In his autobiography (Squire, 2001), Ed recollected about a 1961 letter that he wrote to Pat Wall about a draft of a Melzack and Wall manuscript that championed pattern theory (Melzack and Wall, 1962). In the letter to Pat, Ed wrote that “their manuscript contained interesting ideas, but that he should be prepared for criticism.” That comment was certainly an accurate harbinger of the heated debate that followed. As a very young postdoc, I experienced firsthand the intensity of the criticism to which Ed referred. I had just completed postdoctoral work with Pat Wall and was visiting the University of North Carolina, where I met Ed. Not surprisingly, we got into a discussion of specificity versus patterning, at which point Ed commented that Pat Wall was brilliant, but, unfortunately, Pat never did a good experiment in his life. Somewhat taken aback and, of course, wanting to defend Pat, I responded to Ed by offering, “How about excitability testing?” I was referring to a powerful and remarkably simple method that Pat developed to track changes in the terminal properties of afferent fibers, at which point Ed replied, "Okay, I’ll give him that one." It was all in good spirit but definitely illustrated the competitiveness that defined their relationship.

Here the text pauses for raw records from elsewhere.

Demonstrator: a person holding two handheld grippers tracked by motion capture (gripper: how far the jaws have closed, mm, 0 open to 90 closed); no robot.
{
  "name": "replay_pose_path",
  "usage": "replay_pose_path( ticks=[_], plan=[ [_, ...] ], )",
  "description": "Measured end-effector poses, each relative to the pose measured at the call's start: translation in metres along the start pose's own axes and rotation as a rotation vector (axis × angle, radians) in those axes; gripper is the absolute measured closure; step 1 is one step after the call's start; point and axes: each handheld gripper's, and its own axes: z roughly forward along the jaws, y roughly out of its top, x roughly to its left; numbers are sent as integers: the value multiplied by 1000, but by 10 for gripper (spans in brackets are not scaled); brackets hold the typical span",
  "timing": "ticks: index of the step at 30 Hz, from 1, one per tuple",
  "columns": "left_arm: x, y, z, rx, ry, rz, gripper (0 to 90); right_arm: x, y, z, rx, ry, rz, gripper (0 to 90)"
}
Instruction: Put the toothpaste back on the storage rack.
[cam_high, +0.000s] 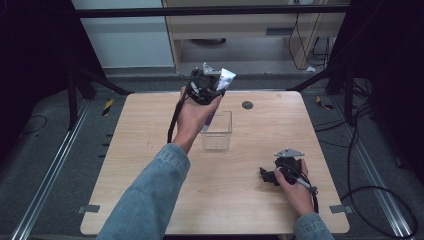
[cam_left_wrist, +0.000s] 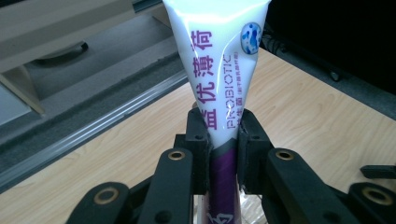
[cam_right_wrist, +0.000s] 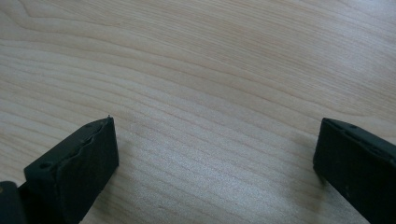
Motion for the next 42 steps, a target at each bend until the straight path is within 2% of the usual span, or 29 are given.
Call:
replay_pose_path(
  ticks=[2, 3, 6, 10, 13, 16, 17, 18, 21, 25, 34, 42],
  plan=[
    [1, 0, 1, -5, 13, 14, 772, 0, 0, 0, 0, -1, 0, 3],
    [3, 1, 2, -14, 11, 2, 772, 0, 0, 0, 0, -1, 0, 3],
    [5, 2, 4, -23, 12, 0, 772, 0, 0, 0, 0, 0, 1, 3],
    [4, 1, 10, -11, 37, 24, 772, 0, 0, 0, -4, 0, -1, 4],
    [7, 1, 15, -45, 35, 2, 772, 0, 0, 0, -3, 1, -1, 3],
    [9, 1, 17, -50, 47, 15, 772, 0, 0, 0, -3, 1, -1, 3],
    [10, 1, 19, -65, 49, 12, 772, 0, 0, 0, -3, 0, -2, 3],
    [10, 1, 19, -65, 49, 12, 772, 0, 0, 0, -3, 0, -2, 3],
    [13, 0, 22, -100, 22, -46, 771, 0, 0, 0, -5, 0, -3, 4],
    [14, 2, 25, -138, 21, -64, 772, 0, 0, 0, -4, -1, -3, 3],
    [16, 1, 28, -186, 7, -76, 772, 0, 0, 0, -4, 0, -3, 3],
    [14, -1, 28, -215, 1, -64, 772, 0, 0, 0, -4, -1, -4, 4]
  ],
)
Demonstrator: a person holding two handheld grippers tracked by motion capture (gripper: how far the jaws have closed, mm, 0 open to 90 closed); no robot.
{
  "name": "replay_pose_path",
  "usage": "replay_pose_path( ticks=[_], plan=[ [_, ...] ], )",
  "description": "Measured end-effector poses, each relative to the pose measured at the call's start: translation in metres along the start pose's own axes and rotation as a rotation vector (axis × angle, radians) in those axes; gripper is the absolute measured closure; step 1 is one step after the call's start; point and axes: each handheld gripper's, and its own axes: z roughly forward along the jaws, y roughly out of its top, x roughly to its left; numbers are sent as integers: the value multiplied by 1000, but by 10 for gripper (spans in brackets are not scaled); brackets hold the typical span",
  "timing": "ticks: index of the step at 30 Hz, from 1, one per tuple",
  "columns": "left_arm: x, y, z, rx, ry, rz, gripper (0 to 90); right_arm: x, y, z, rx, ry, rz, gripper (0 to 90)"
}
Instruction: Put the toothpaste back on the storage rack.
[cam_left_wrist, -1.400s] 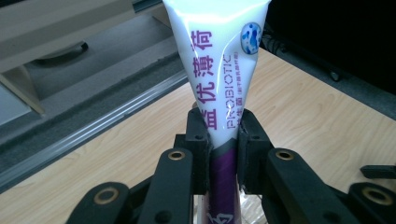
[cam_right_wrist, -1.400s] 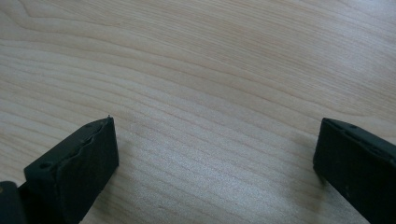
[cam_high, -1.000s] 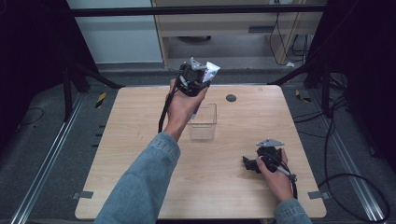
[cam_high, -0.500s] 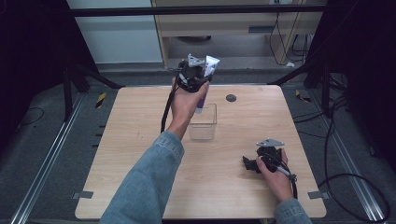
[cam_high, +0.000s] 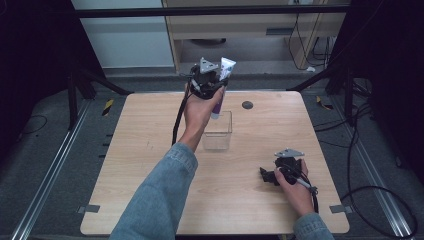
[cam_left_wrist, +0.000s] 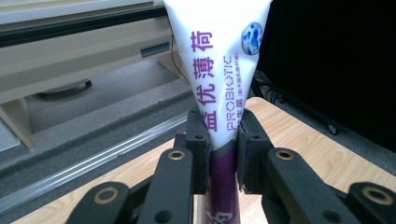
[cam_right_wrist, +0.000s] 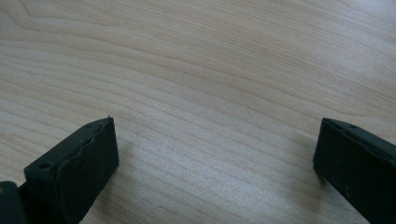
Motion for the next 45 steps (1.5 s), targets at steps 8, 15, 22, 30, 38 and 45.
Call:
replay_pose_path(
  ticks=[8, 15, 22, 30, 38, 45],
  plan=[
    [-2, 0, 0, -28, 3, 10, 772, 0, 0, 0, 2, 0, 3, 4],
    [-2, -5, 5, -39, -14, 13, 771, 0, 0, 0, 2, 0, 3, 3],
    [-1, -10, 7, -48, -15, 6, 771, 0, 0, 0, 2, 0, 3, 4],
    [0, -12, 7, -58, -16, 17, 770, 0, 0, 0, 2, 0, 3, 3],
    [0, -23, 10, -39, -26, 20, 770, 0, 0, 0, 2, -1, 2, 3],
    [1, -34, 14, -16, -29, 26, 770, 0, 0, 0, 1, 0, 2, 3]
  ],
)
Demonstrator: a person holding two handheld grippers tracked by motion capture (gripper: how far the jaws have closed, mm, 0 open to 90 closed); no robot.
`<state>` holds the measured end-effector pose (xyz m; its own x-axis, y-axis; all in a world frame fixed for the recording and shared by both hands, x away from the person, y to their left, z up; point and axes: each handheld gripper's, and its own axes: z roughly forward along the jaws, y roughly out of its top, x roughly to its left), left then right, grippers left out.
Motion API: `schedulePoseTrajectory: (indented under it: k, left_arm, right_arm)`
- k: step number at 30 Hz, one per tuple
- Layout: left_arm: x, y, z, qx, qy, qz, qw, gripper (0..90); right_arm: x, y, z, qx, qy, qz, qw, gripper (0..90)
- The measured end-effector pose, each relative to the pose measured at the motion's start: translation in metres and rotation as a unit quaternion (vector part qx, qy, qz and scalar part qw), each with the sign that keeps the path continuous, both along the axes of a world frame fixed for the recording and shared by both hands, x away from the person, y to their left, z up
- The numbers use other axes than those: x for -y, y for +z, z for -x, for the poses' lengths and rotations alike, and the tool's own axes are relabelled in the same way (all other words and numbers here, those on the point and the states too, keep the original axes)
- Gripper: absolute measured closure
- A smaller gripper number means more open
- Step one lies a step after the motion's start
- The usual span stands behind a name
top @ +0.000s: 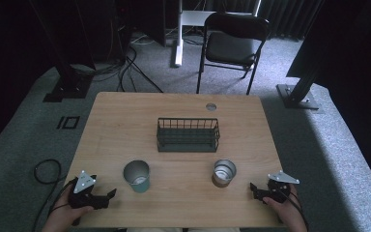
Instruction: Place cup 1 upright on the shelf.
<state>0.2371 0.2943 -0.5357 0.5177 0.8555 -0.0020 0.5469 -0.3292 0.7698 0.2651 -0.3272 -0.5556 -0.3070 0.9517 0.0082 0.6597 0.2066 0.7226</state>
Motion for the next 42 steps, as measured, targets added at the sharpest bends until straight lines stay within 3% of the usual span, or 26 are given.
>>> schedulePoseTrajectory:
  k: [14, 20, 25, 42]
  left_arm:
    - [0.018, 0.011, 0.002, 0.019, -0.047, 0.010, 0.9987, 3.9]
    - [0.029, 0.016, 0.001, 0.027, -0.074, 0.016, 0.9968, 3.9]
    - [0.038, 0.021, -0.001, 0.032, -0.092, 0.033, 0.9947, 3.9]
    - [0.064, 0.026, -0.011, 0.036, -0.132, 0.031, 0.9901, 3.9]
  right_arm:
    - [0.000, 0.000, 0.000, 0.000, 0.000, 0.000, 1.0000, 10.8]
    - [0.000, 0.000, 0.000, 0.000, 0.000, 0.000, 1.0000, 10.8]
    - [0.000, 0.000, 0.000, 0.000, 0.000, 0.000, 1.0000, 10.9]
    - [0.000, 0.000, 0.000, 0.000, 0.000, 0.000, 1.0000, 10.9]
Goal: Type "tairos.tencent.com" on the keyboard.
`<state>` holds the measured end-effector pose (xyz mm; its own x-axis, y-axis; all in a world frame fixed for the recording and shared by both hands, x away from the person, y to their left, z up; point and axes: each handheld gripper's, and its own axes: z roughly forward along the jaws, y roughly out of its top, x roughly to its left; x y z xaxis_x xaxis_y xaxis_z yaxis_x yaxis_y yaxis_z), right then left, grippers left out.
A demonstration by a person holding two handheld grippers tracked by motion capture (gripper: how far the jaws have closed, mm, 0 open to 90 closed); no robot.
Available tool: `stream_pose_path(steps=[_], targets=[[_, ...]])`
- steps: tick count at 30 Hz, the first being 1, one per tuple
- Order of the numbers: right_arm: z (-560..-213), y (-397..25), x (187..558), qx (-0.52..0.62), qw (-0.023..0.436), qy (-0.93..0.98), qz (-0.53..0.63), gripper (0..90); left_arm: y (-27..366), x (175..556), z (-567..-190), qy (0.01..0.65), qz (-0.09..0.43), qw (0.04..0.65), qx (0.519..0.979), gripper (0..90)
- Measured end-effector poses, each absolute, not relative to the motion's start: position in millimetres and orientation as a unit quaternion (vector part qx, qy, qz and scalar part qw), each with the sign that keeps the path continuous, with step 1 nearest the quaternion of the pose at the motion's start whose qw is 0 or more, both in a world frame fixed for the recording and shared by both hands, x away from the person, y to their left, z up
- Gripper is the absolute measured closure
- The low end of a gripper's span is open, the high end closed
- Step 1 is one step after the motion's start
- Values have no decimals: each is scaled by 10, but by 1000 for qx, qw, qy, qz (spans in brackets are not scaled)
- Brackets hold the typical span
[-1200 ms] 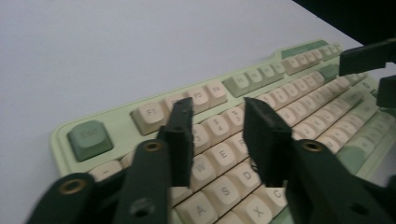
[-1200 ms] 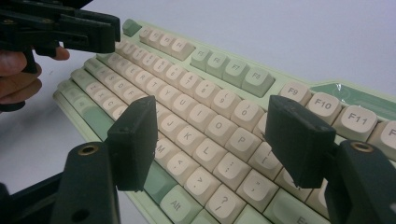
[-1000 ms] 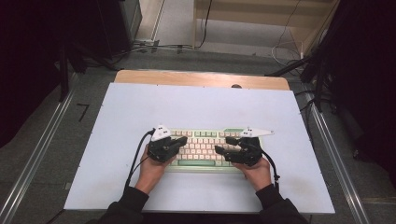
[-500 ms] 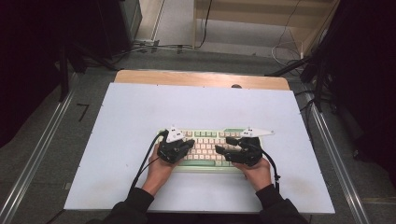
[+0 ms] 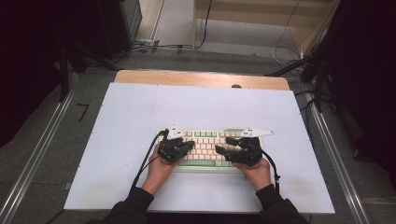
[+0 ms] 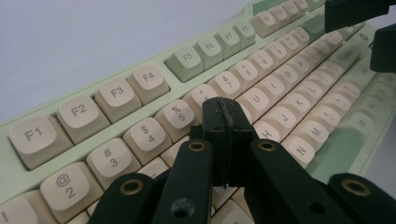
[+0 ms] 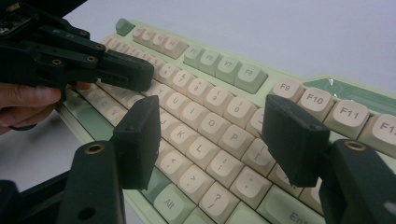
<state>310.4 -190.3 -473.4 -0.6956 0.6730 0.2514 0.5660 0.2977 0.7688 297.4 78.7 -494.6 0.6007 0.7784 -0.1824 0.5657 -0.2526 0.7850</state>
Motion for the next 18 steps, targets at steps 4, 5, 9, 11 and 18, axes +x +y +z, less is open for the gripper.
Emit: stream_pose_path(steps=[4,5,9,11,18], targets=[[-4739,-1908,3105,386,60,803,450,362,845,2943,-4865,439,141,456,761,672],[-4739,-1911,3106,387,60,803,449,363,869,2938,-4848,440,145,462,756,596],[-4741,-1916,3108,387,61,803,450,374,1000,2931,-4800,456,148,478,736,448],[-4739,-1916,3104,387,61,802,451,396,1073,2917,-4775,464,152,486,725,441],[-4738,-1917,3092,382,59,803,454,561,1264,2871,-4760,478,157,490,712,438]])
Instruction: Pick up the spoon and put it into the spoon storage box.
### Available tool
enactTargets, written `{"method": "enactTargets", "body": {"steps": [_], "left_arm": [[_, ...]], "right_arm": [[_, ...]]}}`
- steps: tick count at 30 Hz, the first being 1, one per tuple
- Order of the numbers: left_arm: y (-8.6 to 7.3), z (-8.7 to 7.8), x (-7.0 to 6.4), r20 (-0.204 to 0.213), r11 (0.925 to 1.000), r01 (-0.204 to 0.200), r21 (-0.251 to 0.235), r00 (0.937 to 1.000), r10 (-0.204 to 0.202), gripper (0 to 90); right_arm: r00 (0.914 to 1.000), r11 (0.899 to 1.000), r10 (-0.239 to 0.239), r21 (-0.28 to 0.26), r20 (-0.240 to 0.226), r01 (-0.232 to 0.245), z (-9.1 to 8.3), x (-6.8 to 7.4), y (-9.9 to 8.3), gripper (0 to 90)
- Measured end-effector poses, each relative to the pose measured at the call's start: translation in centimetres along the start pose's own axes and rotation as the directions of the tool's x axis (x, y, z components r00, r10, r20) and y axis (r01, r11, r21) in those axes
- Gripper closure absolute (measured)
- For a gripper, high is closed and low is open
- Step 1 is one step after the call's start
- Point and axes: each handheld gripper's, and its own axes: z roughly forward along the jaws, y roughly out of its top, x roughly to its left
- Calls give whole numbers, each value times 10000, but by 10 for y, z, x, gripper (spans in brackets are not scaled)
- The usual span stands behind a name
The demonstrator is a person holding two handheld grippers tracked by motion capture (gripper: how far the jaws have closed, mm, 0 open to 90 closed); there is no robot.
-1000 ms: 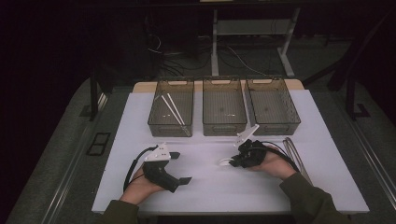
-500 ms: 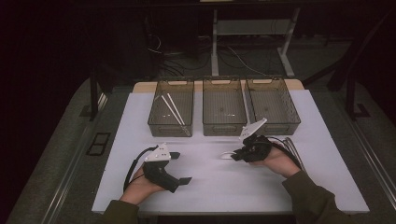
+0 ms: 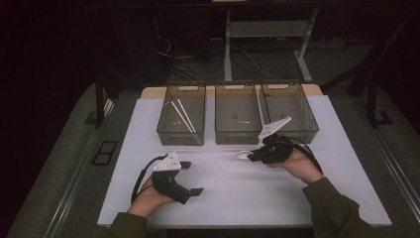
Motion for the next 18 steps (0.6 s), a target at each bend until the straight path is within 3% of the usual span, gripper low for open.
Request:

They never did resolve their differences. Not surprisingly, recent data indicate that both were right, depending on the part of the pain circuit being studied (see Woolf and Ma, 2007). It is also worth mentioning that Ed and Pat were invited to be on a retrospective IASP workshop several years ago, where there were only good memories and obviously, clear mutual admiration: all gemütlichkeit.
What is important, of course, is that the controversy over specificity versus patterning was one of the most significant forces that drove discoveries in the pain field. From the molecular characterization of nociceptors to the organization of dorsal horn circuitry, and even to the development of imaging methods that highlight variations in the brain patterns evoked by different modalities of pain, Ed’s discoveries will always be remembered.
Reference:
Edward R. Perl. 2001 In: The History of Neuroscience in Autobiography. Ed. Squire, L. R., Acad. Press, San Diego, Vol. 3: 366-413.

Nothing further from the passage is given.